▶ **Your assignment**: Extract each line holding the word "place" from the entries.

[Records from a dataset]
::::

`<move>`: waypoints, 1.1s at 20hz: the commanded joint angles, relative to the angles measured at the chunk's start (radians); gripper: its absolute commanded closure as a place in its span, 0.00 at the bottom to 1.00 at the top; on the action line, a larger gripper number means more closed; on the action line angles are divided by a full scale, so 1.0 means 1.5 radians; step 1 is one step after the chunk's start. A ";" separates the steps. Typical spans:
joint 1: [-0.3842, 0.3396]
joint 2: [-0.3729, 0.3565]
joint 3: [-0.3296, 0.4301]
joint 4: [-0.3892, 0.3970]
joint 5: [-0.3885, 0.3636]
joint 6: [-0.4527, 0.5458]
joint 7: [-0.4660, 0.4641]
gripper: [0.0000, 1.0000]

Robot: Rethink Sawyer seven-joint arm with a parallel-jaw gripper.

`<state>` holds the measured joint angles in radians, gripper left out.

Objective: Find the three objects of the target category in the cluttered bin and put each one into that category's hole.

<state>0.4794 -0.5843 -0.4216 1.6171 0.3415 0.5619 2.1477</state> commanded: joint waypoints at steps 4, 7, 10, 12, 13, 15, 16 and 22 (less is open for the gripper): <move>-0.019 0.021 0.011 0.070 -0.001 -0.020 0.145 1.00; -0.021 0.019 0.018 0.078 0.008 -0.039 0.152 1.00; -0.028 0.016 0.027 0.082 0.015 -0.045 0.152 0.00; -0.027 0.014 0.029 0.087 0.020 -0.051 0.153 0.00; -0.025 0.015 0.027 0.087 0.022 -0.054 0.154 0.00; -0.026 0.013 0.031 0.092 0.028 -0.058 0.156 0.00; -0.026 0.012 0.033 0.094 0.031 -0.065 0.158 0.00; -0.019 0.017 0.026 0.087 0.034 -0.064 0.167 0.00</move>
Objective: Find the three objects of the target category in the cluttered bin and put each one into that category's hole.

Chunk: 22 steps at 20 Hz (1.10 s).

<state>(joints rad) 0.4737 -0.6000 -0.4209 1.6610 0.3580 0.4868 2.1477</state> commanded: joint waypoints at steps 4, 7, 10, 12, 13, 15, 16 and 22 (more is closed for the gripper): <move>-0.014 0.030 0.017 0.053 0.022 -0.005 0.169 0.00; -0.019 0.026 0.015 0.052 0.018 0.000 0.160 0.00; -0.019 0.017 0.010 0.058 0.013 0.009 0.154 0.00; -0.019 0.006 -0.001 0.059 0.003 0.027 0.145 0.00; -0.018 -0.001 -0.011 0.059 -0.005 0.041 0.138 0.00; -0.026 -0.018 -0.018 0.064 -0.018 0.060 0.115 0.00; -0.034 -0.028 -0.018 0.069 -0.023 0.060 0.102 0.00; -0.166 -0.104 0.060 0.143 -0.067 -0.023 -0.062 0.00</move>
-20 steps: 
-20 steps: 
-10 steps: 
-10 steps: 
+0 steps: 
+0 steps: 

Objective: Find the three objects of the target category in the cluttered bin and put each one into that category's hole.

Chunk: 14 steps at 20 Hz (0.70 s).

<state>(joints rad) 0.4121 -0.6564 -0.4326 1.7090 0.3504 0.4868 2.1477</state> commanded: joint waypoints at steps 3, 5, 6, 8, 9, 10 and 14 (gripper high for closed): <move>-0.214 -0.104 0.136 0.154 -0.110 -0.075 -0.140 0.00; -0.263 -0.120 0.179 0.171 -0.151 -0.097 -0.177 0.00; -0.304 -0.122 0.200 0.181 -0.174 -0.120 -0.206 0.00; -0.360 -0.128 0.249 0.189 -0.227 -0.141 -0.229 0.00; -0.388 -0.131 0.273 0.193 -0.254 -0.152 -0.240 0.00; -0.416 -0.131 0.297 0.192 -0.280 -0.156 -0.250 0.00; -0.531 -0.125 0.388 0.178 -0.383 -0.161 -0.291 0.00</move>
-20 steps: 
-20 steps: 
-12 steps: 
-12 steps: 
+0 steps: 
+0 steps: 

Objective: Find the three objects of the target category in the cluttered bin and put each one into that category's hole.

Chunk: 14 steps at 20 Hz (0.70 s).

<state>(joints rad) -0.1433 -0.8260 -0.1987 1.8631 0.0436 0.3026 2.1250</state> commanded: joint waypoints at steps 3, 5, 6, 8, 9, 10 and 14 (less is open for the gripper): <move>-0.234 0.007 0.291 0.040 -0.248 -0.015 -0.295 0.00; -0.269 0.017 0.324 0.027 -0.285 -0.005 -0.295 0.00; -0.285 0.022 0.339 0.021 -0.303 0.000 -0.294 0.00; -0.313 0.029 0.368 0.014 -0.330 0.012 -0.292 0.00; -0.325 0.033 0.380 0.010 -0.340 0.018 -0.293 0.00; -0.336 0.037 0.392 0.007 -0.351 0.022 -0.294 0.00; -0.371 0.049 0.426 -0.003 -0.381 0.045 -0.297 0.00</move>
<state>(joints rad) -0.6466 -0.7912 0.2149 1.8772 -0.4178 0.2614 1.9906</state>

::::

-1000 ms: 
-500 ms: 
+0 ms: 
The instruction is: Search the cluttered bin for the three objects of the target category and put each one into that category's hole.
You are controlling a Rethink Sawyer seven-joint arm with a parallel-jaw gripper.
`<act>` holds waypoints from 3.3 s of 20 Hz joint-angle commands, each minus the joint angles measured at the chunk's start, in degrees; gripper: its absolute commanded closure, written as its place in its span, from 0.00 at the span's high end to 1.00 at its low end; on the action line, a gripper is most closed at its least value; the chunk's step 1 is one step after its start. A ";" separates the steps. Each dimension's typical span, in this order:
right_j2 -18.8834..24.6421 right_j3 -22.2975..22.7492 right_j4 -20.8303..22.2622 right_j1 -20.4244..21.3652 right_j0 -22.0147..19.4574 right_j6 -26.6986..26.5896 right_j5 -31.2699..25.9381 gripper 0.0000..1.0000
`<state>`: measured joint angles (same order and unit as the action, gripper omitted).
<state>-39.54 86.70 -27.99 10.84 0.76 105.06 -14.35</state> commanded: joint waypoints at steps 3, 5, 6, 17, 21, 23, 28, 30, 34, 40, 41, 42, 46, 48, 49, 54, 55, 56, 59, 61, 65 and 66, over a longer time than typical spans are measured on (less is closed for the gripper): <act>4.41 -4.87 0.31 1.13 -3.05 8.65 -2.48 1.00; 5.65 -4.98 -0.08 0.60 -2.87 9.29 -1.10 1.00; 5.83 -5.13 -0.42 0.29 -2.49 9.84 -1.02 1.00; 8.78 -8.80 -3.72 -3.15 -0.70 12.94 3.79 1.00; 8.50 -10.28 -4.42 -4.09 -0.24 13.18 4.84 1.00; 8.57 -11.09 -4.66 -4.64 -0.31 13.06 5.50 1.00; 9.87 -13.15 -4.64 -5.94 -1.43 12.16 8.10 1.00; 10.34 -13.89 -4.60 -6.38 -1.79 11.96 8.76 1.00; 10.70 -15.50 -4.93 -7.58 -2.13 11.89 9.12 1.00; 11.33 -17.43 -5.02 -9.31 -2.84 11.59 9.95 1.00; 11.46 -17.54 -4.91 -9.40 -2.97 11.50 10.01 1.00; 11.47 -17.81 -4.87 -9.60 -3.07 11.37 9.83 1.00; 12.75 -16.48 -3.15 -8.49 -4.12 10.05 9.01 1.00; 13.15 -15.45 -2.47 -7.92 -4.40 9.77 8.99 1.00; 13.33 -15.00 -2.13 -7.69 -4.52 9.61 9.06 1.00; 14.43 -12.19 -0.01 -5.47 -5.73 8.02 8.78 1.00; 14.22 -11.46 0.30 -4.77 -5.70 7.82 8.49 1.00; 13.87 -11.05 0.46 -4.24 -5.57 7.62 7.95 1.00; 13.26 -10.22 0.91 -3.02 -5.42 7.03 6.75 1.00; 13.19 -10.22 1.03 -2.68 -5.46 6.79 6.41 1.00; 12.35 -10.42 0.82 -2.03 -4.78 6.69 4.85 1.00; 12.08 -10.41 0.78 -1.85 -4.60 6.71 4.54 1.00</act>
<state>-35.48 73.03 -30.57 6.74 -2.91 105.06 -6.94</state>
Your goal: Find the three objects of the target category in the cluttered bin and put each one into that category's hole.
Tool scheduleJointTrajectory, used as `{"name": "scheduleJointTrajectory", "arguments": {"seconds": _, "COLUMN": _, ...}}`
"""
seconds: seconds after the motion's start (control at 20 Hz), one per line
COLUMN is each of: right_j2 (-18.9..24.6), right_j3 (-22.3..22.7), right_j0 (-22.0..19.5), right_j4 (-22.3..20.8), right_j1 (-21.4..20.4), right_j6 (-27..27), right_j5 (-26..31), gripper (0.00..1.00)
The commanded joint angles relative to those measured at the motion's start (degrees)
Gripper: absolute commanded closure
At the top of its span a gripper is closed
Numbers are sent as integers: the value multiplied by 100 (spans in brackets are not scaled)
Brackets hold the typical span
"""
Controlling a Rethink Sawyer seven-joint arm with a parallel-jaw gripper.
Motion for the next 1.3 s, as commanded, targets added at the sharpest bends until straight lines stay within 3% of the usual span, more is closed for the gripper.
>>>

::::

▶ **Result**:
`<move>`: waypoints, 1.1s at 20hz: the commanded joint angles, relative to the angles measured at the chunk's start (radians); gripper: its absolute commanded closure as a place in its span, 0.00 at the bottom to 1.00 at the top; on the action line, a larger gripper number means more closed; on the action line angles are divided by a full scale, so 1.0 means 1.5 radians; step 1 is one step after the chunk's start. A ";" separates the steps. Typical spans:
`<act>` holds waypoints from 3.3 s of 20 Hz joint-angle commands, each minus the joint angles measured at the chunk's start, in degrees; gripper: its absolute commanded closure, written as its place in its span, from 0.00 at the span's high end to 1.00 at its low end; on the action line, a gripper is most closed at its least value; the chunk's step 1 is one step after its start. A ";" separates the steps. Each dimension's typical span, in this order:

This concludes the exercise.